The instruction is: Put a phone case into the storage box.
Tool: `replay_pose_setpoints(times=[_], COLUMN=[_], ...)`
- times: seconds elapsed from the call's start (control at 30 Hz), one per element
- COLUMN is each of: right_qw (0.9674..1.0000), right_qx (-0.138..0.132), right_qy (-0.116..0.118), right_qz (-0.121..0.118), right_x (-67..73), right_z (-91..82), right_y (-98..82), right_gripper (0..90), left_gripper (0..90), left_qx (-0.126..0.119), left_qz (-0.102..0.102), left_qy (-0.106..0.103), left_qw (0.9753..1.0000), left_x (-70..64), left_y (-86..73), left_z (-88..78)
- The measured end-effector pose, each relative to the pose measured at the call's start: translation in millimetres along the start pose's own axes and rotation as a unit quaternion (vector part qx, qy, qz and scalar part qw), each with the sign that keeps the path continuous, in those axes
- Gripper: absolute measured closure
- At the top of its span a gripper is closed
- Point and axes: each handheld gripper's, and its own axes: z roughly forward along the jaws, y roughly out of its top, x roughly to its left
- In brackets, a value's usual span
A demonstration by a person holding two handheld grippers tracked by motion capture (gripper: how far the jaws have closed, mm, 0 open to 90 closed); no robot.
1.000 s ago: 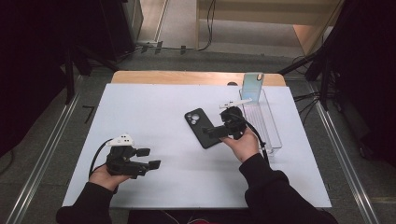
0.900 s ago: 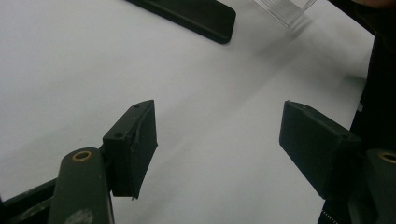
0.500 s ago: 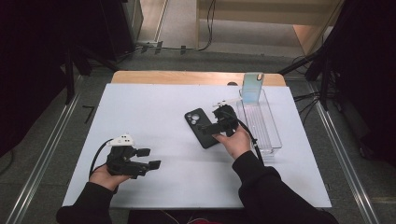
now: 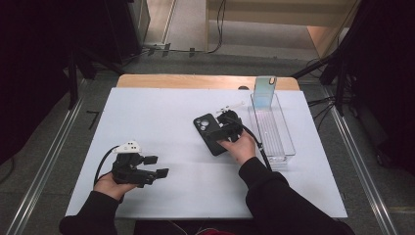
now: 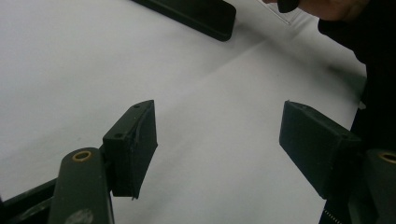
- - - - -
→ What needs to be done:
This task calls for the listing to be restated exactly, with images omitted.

→ Expected output:
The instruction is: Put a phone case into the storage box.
Tool: `replay_pose_setpoints(times=[_], COLUMN=[_], ...)`
- times: seconds elapsed from the call's start (control at 30 Hz), one per element
- COLUMN is each of: right_qw (0.9674..1.0000), right_qx (-0.138..0.132), right_qy (-0.116..0.118), right_qz (-0.121..0.118), right_x (-67..73), right_z (-91..82), right_y (-98..82), right_gripper (0..90), left_gripper (0..90), left_qx (-0.126..0.119), left_qz (-0.102..0.102), left_qy (-0.106..0.103), left_qw (0.9753..1.0000), left_x (-70..64), left_y (-86..73), left_z (-88..78)
- The measured end-effector pose, each relative to the pose measured at the call's start: translation in millimetres along the start pose's own axes and rotation as a unit quaternion (vector part qx, qy, qz and scalar part qw), each with the sign that keeps the path continuous, in those axes
- Gripper: absolute measured closure
- At the top of its span a gripper is closed
- Point and axes: each handheld gripper's, and its own axes: z roughly forward along the jaws, y roughly out of its top, x roughly to its left
- In brackets, a value's usual span
A demonstration by a person holding two handheld grippers tracked by motion capture (gripper: how far the jaws have closed, mm, 0 open to 90 closed); no robot.
1.000 s ago: 
0.900 s ago: 
0.500 s ago: 
now: 
now: 

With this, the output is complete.